▸ **Try it**: Nothing but a number should be given: how many lines in the listing contain the word "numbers".

###

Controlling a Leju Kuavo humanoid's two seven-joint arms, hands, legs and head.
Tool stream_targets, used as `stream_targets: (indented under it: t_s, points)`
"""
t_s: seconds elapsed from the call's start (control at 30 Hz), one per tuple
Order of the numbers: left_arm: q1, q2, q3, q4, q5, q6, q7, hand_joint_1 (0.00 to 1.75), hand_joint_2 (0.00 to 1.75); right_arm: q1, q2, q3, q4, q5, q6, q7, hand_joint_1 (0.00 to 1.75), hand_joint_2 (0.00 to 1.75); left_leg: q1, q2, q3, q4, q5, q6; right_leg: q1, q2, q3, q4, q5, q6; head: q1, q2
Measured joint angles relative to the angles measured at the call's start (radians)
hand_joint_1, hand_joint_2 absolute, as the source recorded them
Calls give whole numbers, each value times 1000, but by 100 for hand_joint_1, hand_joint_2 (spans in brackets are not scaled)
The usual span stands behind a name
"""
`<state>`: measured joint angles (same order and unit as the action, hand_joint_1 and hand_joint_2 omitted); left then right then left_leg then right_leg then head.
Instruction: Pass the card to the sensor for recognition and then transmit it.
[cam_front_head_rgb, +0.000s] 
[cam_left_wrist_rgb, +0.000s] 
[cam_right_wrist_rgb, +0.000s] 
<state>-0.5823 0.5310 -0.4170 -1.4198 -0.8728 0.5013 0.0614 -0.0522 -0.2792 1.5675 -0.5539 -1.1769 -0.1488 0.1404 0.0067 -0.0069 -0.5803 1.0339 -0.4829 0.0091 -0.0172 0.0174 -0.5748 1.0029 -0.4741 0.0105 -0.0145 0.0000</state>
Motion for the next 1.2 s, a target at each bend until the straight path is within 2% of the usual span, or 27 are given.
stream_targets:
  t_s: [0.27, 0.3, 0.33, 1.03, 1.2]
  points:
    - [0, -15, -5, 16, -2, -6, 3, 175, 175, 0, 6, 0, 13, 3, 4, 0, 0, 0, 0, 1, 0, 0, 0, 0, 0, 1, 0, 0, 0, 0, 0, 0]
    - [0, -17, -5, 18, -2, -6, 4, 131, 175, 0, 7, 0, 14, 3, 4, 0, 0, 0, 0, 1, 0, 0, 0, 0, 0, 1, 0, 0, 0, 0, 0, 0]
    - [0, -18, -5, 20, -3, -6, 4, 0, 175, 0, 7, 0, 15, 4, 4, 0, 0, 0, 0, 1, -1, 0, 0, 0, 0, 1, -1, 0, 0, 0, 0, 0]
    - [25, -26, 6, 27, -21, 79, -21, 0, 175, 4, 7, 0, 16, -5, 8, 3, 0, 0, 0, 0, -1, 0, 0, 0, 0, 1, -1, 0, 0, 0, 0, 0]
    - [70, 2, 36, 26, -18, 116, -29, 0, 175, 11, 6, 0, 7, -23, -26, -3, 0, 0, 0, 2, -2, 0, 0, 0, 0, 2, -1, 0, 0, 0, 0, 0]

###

▸ **Answer space**: 2